In their secondary auditory cortex analyzing complex sounds, dogs’ brains produced different activity patterns when they heard a familiar language and an unknown language.

– Knowing the difference between languages ​​can be important for dogs as part of their watchdog task. When the dog is on standby, it is more likely to be suspicious of people who speak another language, says Dr. Katherine Houpt, at Cornell University College of Veterinary Medicine to NBC.

The differences were more pronounced in older dogs and dogs with longer snouts.

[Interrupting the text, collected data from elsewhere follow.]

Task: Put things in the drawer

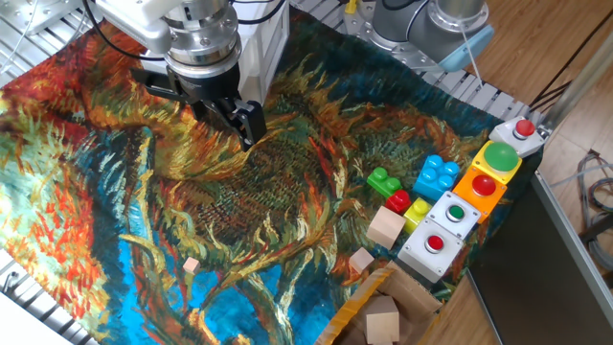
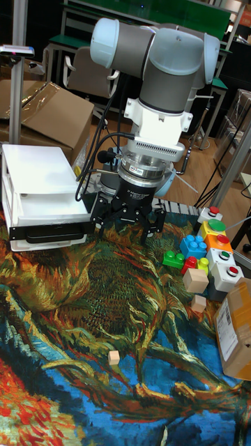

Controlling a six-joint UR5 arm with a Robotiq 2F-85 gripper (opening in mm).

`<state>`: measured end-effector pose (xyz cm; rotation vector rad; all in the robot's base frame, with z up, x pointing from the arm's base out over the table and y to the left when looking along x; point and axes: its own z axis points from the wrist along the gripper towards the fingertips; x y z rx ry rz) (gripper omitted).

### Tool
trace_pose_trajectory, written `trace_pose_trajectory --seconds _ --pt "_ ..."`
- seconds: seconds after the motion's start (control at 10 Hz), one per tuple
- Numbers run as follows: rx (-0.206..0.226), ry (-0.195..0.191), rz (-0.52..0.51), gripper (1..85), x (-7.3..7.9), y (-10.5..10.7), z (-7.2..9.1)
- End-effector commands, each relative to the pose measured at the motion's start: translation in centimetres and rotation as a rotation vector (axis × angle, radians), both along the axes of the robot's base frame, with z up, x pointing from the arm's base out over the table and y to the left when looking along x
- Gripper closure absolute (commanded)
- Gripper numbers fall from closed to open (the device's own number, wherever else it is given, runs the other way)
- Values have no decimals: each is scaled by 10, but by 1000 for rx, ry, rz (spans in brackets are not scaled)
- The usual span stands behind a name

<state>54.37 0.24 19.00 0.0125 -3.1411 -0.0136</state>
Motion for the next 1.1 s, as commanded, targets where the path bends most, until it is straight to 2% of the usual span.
trace_pose_trajectory --seconds 0.0,0.1,0.3,0.5,0.6,0.7,0.8,0.9,1.0 --pt "0 0 0 17 0 2 0" --pt "71 -136 174 843 33 24 2" --pt "57 -146 187 843 36 25 2" --pt "63 -150 200 843 40 30 4" --pt "80 -186 219 843 51 36 4" --pt "87 -198 230 843 59 39 1" --pt "81 -185 232 843 65 39 -3" --pt "54 -143 238 843 67 34 -6" --pt "30 -125 252 843 74 34 -9"
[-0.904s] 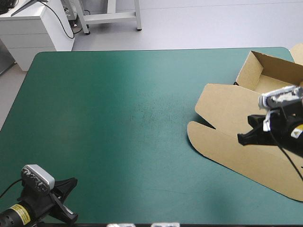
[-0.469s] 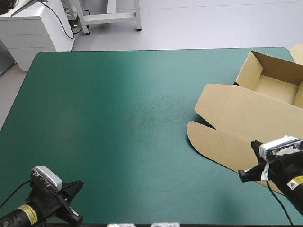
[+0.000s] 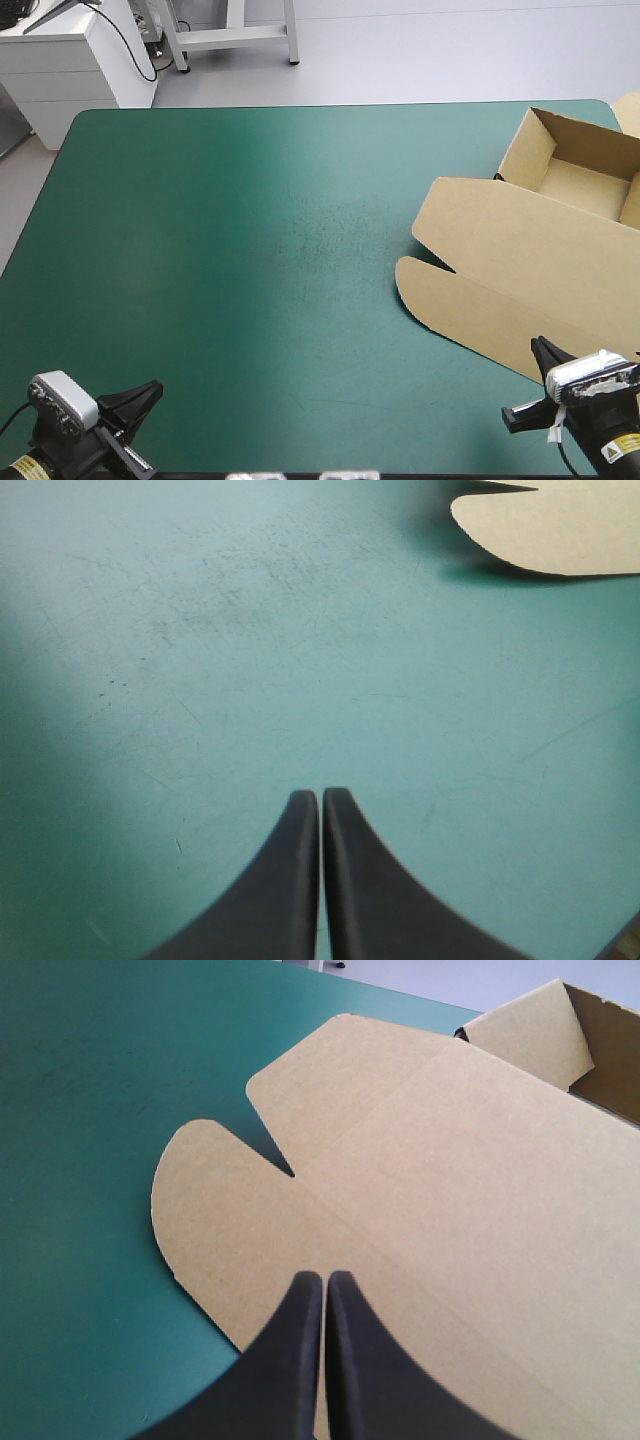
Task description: Fold the box
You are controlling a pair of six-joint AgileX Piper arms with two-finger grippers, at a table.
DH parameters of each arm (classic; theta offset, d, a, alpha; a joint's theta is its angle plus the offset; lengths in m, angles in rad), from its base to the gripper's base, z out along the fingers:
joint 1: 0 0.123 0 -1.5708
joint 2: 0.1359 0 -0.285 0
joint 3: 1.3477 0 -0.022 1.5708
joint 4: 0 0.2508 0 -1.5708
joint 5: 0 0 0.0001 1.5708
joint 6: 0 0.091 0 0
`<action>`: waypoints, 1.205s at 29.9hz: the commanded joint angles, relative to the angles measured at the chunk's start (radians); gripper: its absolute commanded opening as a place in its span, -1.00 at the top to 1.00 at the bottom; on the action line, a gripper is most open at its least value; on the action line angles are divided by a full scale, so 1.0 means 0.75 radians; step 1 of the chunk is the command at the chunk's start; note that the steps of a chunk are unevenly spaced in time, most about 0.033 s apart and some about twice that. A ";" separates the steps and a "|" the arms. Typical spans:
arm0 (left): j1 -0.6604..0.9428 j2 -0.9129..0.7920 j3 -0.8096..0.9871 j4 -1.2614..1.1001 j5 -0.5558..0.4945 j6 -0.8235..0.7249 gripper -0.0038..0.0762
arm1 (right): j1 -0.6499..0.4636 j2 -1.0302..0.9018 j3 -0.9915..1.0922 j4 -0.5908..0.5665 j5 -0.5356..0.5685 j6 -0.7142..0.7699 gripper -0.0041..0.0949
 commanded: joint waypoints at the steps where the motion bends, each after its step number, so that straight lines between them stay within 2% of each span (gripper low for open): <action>1: -0.009 0.017 -0.029 0.001 -0.103 0.000 0.92 | 0.006 -0.060 0.017 0.026 -0.070 -0.001 0.92; 12: -0.009 0.017 -0.026 0.001 -0.101 0.000 0.92 | 0.004 -0.279 0.022 0.031 -0.053 0.010 0.92; 36: -0.009 0.017 -0.014 -0.004 -0.121 -0.008 0.92 | 0.004 -0.282 0.022 0.013 -0.055 0.039 0.92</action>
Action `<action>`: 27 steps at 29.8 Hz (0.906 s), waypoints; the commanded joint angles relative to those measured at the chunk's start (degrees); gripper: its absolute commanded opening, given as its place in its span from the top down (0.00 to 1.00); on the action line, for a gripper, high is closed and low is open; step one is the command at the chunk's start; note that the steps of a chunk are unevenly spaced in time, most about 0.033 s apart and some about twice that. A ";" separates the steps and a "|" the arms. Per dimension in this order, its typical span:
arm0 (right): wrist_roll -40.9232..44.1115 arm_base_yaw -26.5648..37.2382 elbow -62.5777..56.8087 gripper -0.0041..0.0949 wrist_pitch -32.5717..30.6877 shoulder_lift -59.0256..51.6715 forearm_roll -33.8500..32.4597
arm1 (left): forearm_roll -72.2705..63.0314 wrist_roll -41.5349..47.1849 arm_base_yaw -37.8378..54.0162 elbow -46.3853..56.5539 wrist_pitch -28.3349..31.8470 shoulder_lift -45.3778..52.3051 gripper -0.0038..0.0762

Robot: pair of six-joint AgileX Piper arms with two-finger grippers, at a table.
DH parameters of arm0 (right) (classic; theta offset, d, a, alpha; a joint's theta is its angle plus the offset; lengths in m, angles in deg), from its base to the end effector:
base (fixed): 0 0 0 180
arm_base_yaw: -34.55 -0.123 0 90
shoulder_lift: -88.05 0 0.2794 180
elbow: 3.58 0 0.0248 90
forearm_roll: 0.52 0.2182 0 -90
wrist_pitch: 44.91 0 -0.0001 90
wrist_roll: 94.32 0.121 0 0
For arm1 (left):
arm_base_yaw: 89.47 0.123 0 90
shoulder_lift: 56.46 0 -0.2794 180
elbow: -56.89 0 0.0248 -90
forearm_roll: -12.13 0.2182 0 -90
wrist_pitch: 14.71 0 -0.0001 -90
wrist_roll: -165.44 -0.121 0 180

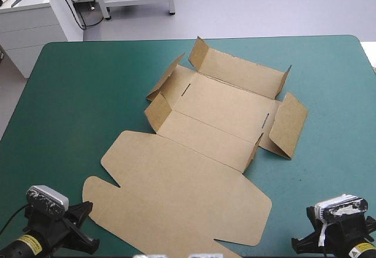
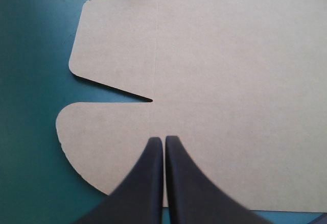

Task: Fold the box

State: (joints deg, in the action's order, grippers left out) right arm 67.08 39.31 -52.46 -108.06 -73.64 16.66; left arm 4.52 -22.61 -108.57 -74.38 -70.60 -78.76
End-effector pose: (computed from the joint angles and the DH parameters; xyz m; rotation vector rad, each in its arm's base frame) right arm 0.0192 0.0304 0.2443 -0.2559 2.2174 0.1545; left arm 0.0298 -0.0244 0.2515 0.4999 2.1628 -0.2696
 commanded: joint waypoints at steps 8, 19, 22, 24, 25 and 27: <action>-0.41 -0.16 1.46 0.97 3.06 1.26 1.04 | -0.99 -0.06 -0.13 -1.43 3.31 -0.68 0.96; 0.95 -0.16 3.19 0.97 3.29 5.90 1.04 | -0.99 -0.06 -0.13 -1.43 3.31 -0.68 0.96; 0.95 -0.16 5.88 0.97 3.55 9.62 0.94 | -0.99 0.21 -0.13 -1.43 3.31 -0.68 0.96; 0.95 -0.16 8.03 0.97 3.45 12.82 0.85 | -0.99 0.21 -0.13 -1.43 3.31 -0.68 0.96; 0.95 -0.16 9.29 0.97 3.45 14.59 0.85 | -0.99 0.21 -0.13 -1.43 3.31 -0.68 0.96; 1.36 -0.16 11.76 0.97 3.21 17.92 0.85 | -0.99 0.21 -0.13 -1.43 3.31 -0.68 0.96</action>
State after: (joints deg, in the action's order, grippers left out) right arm 68.14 39.31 -45.51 -107.83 -60.59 16.77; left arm 4.52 -22.61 -108.57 -74.38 -70.55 -78.76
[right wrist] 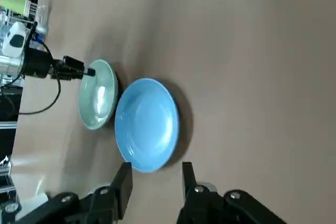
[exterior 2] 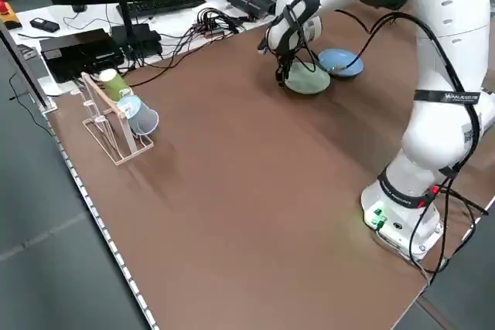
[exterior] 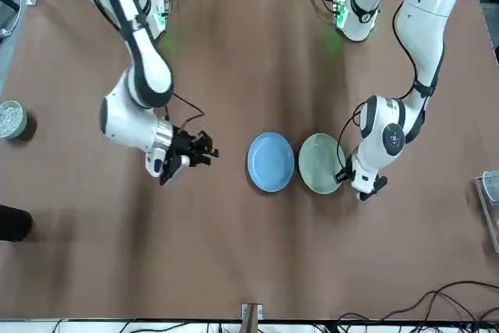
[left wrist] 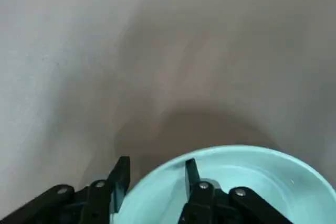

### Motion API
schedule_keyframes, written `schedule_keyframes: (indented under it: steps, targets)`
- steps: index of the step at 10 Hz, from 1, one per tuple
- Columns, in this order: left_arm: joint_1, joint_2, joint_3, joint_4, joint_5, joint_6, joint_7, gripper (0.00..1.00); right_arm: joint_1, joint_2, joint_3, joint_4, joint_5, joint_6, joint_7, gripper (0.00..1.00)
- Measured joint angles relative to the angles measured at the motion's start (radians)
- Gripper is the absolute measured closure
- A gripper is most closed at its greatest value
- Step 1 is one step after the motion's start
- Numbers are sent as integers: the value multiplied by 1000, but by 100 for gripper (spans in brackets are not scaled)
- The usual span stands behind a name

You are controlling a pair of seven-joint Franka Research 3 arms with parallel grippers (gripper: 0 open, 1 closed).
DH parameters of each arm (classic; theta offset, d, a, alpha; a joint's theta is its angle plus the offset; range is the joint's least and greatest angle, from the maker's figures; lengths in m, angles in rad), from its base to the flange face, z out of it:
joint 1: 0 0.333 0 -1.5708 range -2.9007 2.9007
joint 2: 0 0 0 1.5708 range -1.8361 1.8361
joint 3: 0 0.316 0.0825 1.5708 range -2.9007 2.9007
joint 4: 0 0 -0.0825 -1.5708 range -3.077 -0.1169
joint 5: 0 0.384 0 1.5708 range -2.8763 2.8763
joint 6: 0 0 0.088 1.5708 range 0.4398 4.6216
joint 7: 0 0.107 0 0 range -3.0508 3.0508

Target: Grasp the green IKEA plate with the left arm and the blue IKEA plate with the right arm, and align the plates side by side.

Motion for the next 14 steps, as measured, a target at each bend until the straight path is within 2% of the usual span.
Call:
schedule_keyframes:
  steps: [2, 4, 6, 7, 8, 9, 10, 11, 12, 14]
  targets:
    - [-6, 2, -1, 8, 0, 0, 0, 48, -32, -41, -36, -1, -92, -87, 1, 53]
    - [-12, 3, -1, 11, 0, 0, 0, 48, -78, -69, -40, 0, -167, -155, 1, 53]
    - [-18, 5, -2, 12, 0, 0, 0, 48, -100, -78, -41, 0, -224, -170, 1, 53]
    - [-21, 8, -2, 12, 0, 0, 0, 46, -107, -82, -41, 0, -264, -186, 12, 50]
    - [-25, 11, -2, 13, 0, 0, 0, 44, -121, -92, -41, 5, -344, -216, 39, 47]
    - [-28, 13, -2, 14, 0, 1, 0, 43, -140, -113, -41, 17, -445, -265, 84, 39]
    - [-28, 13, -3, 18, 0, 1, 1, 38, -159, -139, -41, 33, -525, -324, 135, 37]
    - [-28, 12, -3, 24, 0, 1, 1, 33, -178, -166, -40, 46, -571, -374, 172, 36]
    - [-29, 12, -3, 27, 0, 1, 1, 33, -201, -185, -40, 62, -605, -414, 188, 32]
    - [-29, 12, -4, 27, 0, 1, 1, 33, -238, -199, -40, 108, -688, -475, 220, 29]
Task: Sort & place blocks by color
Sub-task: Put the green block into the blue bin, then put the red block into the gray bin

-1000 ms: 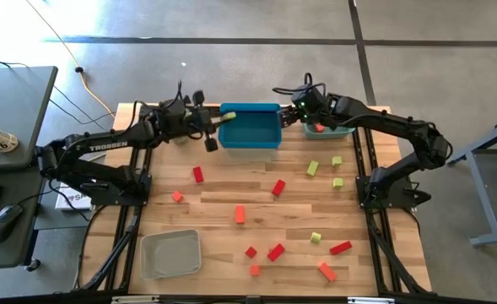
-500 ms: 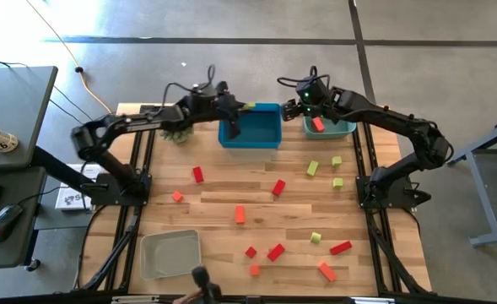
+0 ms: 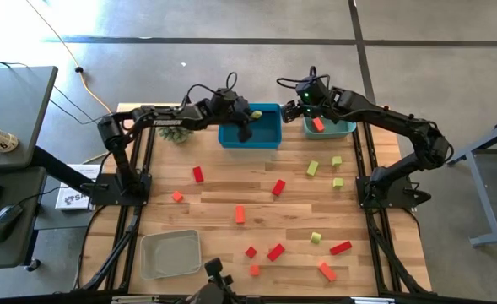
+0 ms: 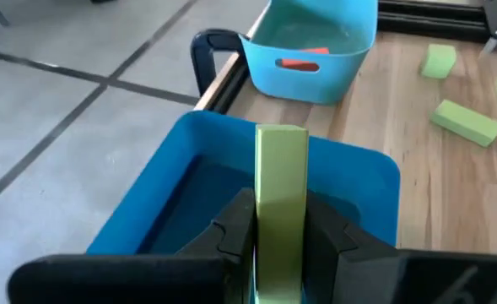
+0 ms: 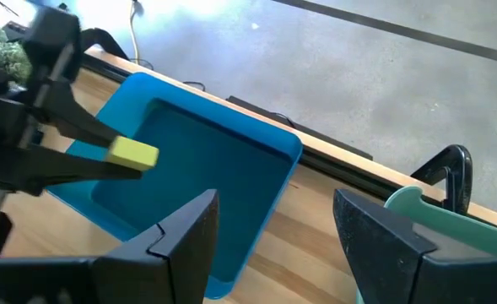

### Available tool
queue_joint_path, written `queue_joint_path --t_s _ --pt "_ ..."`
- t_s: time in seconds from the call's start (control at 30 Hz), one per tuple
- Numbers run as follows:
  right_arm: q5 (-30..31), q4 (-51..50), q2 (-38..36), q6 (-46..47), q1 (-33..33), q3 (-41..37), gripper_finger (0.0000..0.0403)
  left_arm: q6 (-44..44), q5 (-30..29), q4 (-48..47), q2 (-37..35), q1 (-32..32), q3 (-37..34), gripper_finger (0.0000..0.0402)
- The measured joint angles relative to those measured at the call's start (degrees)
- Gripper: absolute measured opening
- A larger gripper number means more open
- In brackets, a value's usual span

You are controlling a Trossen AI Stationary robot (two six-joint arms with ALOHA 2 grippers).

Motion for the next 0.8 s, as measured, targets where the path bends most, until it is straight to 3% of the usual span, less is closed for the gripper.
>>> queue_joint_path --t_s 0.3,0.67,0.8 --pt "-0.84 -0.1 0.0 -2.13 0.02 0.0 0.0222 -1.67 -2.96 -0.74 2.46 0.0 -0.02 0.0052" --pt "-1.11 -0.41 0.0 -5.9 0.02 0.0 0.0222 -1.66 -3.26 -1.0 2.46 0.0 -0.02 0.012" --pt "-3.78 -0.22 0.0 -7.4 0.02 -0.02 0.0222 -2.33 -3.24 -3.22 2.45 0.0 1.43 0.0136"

Cuaya suspects that the older dogs stood out because they had had more years to listen to the owner’s mother tongue than the younger ones, but she was unsure why dogs with longer snouts did better.

Houpt says that one possible explanation is that dogs with longer snouts, which are common among sheep dogs, must be able to understand language better to understand what a shepherd says to the dog.

Cuya says the study reflects how attentive dogs are to the people they belong to.

– Our results show that dogs learn from their social environments, even when we do not learn them directly. So just keep involving your dog in the family, and give it opportunities to continue learning, says Cuaya.